If you now consider a diatomic molecule (where two atoms are bound to each other), they are also free to move from one point to another along the axes and execute translational motion, but additionally, as a system, they are able to rotate about their centre of mass in two ways: either along the axis that joins the two atoms or the axis perpendicular to the axis joining them. Thus, they have an additional 2 degrees of freedom which arise from rotational motion. Therefore, a diatomic molecule has in total 5 degrees of freedom: 3 translational and 2 rotational.
Now, let us look at the equipartition theorem.
The law of equipartition of energy suggests that in thermal equilibrium, the total energy of a molecule is divided equally among all its degrees of freedom, and each degree of freedom thus possesses an energy of $\dfrac{1}{2}kT$ in accordance with the kinetic theory of gases, where k is Boltzmann’s constant and T is gas temperature.
This means that, for a diatomic molecule, the total energy of the molecule is divided equally among its 5 degrees of freedom, and each degree of freedom is attributed with an energy of $\dfrac{1}{2}kT$ to carry out the motion of the atom within that degree of freedom.
Remember that the kinetic energy given by $\dfrac{1}{2}kT$ is the average kinetic energy. Therefore, any translational or rotational velocities associated with it will be the rms velocities.

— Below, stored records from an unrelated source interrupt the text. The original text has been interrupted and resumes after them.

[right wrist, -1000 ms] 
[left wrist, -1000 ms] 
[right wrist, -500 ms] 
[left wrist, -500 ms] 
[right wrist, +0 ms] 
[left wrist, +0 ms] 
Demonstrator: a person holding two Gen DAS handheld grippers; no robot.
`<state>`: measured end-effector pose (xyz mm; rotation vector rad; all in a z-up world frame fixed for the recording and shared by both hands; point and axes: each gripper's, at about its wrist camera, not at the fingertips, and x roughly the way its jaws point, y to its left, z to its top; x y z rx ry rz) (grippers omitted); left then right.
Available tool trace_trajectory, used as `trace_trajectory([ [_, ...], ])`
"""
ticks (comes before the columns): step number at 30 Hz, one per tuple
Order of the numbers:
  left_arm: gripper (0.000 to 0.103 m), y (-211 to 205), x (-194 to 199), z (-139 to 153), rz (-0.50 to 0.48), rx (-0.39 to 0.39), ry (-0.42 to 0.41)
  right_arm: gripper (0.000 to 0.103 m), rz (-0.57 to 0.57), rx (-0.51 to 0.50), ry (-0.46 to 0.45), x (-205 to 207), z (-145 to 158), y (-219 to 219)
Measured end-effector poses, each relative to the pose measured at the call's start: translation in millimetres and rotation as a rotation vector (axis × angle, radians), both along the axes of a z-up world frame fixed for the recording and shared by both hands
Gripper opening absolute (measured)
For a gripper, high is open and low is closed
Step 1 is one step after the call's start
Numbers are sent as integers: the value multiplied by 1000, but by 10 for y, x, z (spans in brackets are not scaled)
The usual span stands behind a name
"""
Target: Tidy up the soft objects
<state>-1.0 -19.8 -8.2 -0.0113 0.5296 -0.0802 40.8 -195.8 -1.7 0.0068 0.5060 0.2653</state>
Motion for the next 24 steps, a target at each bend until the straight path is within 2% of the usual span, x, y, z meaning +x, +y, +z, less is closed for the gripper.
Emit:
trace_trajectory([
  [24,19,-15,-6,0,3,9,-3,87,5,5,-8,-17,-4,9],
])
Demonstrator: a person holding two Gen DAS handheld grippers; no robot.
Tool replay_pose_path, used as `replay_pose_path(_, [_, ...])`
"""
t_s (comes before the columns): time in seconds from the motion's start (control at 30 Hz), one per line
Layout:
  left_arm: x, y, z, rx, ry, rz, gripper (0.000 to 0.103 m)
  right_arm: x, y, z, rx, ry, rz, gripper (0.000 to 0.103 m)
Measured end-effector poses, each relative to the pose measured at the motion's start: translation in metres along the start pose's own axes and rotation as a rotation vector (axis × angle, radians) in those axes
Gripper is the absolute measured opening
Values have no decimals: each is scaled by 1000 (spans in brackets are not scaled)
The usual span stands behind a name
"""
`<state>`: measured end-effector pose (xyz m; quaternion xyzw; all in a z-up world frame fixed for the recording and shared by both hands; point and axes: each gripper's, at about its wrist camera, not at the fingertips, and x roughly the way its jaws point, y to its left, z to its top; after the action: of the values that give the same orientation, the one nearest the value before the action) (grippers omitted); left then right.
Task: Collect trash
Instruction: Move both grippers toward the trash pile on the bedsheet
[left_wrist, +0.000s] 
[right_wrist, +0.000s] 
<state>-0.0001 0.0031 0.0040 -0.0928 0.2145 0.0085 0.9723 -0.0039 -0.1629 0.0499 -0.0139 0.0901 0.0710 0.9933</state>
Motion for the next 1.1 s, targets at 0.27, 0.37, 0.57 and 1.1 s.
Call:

Since translational motion ensures 3 degrees of freedom $(KE)_t = 3 \times \dfrac{1}{2}kT$
Now, we know that for a molecule, translational kinetic energy $(KE)_t = \dfrac{1}{2}mv_{rms}^2$
Equating the two we get: A: $ \dfrac{1}{2}mv_{rms}^2 = 3 \times \dfrac{1}{2}kT$
Similarly, since rotational motion ensures 2 degrees of freedom $(KE)_r = 2 \times \dfrac{1}{2}kT$
And the rotational kinetic energy $(KE)_r = \dfrac{1}{2}I\omega_{rms}^2$
Equating the two we get B: $\dfrac{1}{2}I\omega_{rms}^2 = 2 \times \dfrac{1}{2}kT $
Dividing A by B, we get:
$\dfrac{mv_{rms}^2}{I\omega_{rms}^2} = \dfrac{3}{2} \Rightarrow \dfrac{v_{rms}^2}{\omega_{rms}^2} = \dfrac{3I}{2m} \Rightarrow \dfrac{v_{rms}}{\omega_{rms}} = \sqrt{\dfrac{3I}{2m}}$.

So, the correct answer is “Option C”.

Note: The root mean square velocity is the square root of the average of the square of n individual velocities, i.e.,
$v_{rms} = \sqrt{\dfrac{1}{n}(v_1^2 + v_2^2 + ….. + v_n^2)}$
Whereas, $v_{average} = \dfrac{1}{n}(v_1 + v_2 +….. +v_n)$
The reason we use rms velocity instead of the average velocity is due to the fact that for a typical gas sample, the net velocity is zero since the constituent particles are moving in all directions. Therefore, the average velocity would yield no quantifiable result. This is why sometimes the rms velocity is referred to as rms speed since it does not indicate the resultant velocity direction. In fact, the rms velocity is independent of the direction of any of its individual velocities and considers only the magnitude.